Figure 5 shows the experimental results. It describes the change of mean absolute error in estimating the correct answer rate with the window size. For smaller windows, the mean absolute error decreases sharply for all methods, although it is relatively high. This indicates that the quality assessment by estimating the correct answer rate is not an easy task by just taking into account the behavior for a short period of time. However, for larger windows, the tendency is different. As compared with the baseline, all proposed methods worked better. Among all handcrafted features, the use of f5 and f6 produced the best result. This is because self-confidence includes rich information about the correctness [10, 27], though it requires additional efforts by crowdworkers to declare the self-confidence for each task. The best performance was obtained by using the feature vector generated by SSL. At the largest window, the mean absolute error was 0.09. Note that in the feature vector generated by SSL, we do not include self-confidence manually so that they are easier to employ.

Fig. 5.
figure 5

Result of the correct answer rate estimation experiments.

The best proposed method offers an absolute error around 0.1, which is 50% less than the baseline. This shows the advantage of using eye gaze information for quality assessment. We consider that the results show a new possibility of quality assessment using eye gaze—a richer fingerprint of crowdsourcing tasks.

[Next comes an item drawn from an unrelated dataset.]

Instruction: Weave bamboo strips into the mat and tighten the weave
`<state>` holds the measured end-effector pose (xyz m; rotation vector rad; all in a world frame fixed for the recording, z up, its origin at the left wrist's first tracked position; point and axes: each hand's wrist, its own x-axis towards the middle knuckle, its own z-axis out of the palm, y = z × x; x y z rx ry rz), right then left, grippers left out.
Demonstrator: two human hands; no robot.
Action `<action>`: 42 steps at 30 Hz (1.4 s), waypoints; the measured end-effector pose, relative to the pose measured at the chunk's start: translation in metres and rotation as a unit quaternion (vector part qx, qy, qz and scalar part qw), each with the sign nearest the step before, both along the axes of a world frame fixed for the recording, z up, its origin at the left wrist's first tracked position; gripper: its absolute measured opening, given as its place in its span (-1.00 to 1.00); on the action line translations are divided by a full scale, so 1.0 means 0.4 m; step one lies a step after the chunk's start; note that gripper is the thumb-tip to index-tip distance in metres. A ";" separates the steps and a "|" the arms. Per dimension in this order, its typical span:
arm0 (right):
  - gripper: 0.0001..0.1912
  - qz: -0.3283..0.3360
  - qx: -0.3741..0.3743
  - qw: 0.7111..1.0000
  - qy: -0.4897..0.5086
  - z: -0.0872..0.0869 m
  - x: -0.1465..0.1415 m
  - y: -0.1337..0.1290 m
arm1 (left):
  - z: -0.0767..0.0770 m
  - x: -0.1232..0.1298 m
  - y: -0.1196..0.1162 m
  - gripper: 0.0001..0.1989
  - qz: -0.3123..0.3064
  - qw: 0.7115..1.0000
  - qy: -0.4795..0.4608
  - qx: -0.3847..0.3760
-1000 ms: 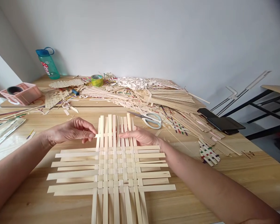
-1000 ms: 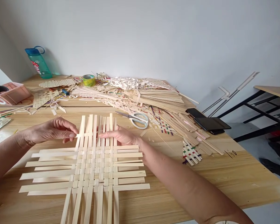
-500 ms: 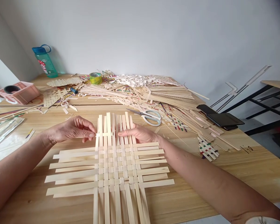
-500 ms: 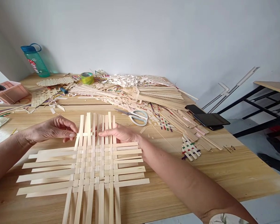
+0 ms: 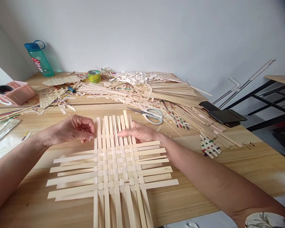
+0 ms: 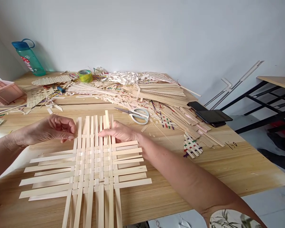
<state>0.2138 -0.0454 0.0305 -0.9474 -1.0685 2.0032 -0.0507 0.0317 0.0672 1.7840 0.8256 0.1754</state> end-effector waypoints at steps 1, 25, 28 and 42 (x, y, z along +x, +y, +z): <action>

6 Conclusion and Future Work

In this paper, we presented machine learning methods for the quality assessment of crowdwork by using eye gaze data, answering time, and self-confidence. The results are promising, especially with the SSL, and show the possibility that biometric data can be used to evaluate work quickly. With this, personalized adaptive crowdwork that is based on individual tasks is feasible. In the future, further experimentation on different types of tasks need to be conducted in order to gauge the suitability of the method and decouple it from burdensome tasks such as confidence labeling. Another important area that needs special focus is on leverage this technology for good, benefiting both crowdworkers and task-providers. This means developing platforms with clear ethical guidelines and regulations to ensure crowdworkers’ rights.